* What you need to do
Where the line with "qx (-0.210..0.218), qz" appears below, start writing out lines exactly, and finish with the line with "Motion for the", which is included; write out nothing else.

==*==

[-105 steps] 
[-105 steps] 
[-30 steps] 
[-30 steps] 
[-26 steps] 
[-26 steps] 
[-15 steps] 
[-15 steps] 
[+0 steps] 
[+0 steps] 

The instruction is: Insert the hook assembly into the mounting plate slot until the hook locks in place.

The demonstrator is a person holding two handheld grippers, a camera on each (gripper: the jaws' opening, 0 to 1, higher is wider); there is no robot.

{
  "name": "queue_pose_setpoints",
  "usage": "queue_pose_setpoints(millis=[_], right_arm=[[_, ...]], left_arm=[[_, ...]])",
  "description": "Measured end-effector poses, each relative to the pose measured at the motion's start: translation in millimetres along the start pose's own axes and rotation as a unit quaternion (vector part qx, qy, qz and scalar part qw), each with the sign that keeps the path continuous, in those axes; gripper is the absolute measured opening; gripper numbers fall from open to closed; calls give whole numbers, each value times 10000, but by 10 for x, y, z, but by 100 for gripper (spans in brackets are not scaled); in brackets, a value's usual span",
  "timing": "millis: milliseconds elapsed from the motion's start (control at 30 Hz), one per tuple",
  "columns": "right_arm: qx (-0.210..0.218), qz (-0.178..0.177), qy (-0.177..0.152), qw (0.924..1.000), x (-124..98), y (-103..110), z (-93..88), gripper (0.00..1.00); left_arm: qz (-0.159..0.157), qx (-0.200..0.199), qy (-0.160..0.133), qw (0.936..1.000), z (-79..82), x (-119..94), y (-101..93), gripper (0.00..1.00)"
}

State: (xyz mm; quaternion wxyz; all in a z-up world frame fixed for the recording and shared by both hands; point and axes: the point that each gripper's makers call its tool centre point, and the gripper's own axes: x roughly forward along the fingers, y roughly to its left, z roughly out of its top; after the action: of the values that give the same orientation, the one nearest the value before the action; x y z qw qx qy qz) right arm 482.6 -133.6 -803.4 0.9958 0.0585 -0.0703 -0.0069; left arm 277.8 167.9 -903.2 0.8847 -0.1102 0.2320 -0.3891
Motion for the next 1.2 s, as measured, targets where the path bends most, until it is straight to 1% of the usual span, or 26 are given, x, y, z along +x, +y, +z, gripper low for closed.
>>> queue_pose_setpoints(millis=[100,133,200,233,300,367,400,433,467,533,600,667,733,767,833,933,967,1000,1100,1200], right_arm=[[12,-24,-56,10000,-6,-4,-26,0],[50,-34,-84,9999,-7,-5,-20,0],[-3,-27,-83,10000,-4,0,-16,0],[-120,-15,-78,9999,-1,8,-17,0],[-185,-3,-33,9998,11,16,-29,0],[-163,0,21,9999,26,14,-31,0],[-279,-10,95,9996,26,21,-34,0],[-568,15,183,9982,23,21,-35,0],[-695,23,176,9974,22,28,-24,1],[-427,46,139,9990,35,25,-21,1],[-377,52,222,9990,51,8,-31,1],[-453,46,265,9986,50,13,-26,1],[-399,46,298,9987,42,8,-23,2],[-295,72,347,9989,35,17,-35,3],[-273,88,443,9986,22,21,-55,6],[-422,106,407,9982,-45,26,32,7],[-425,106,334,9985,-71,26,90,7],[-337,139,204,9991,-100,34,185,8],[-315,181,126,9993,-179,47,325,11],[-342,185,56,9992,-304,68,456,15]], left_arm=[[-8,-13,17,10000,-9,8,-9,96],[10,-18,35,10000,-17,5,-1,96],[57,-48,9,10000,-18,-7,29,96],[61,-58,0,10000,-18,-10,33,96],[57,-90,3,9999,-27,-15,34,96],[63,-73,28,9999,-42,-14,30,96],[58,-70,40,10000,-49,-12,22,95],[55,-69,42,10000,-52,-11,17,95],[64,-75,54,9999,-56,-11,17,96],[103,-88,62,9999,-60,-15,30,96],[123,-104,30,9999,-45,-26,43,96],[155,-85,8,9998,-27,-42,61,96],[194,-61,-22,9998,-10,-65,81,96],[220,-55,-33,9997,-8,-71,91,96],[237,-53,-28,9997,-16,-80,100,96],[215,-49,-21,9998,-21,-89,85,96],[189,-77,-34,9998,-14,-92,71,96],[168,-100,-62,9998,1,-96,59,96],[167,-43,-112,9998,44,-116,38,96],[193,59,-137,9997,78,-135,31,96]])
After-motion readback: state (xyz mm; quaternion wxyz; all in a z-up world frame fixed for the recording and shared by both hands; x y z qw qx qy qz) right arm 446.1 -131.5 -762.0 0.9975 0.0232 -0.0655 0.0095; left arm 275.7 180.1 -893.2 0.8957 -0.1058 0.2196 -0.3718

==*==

* Written response
  "columns": "right_arm: qx (-0.210..0.218), qz (-0.178..0.177), qy (-0.177..0.152), qw (0.924..1.000), x (-124..98), y (-103..110), z (-93..88), gripper (0.00..1.00); left_arm: qz (-0.159..0.157), qx (-0.200..0.199), qy (-0.160..0.133), qw (0.936..1.000), z (-79..82), x (-119..94), y (-101..93), gripper (0.00..1.00)"
}

State: (xyz mm; quaternion wxyz; all in a z-up world frame fixed for the recording and shared by both hands; point and axes: the point that each gripper's makers call its tool centre point, and the gripper's own axes: x roughly forward along the fingers, y roughly to its left, z roughly out of its top; after the action: of the values that give the same orientation, the one nearest the value before the action; x y z qw qx qy qz) right arm 482.6 -133.6 -803.4 0.9958 0.0585 -0.0703 -0.0069; left arm 277.8 167.9 -903.2 0.8847 -0.1102 0.2320 -0.3891
Motion for the next 1.2 s, as measured, targets where the path bends most, until it is straight to 1% of the usual span, or 26 are given, x, y, z along +x, +y, +z, gripper low for closed.

Nothing more remains in this exercise.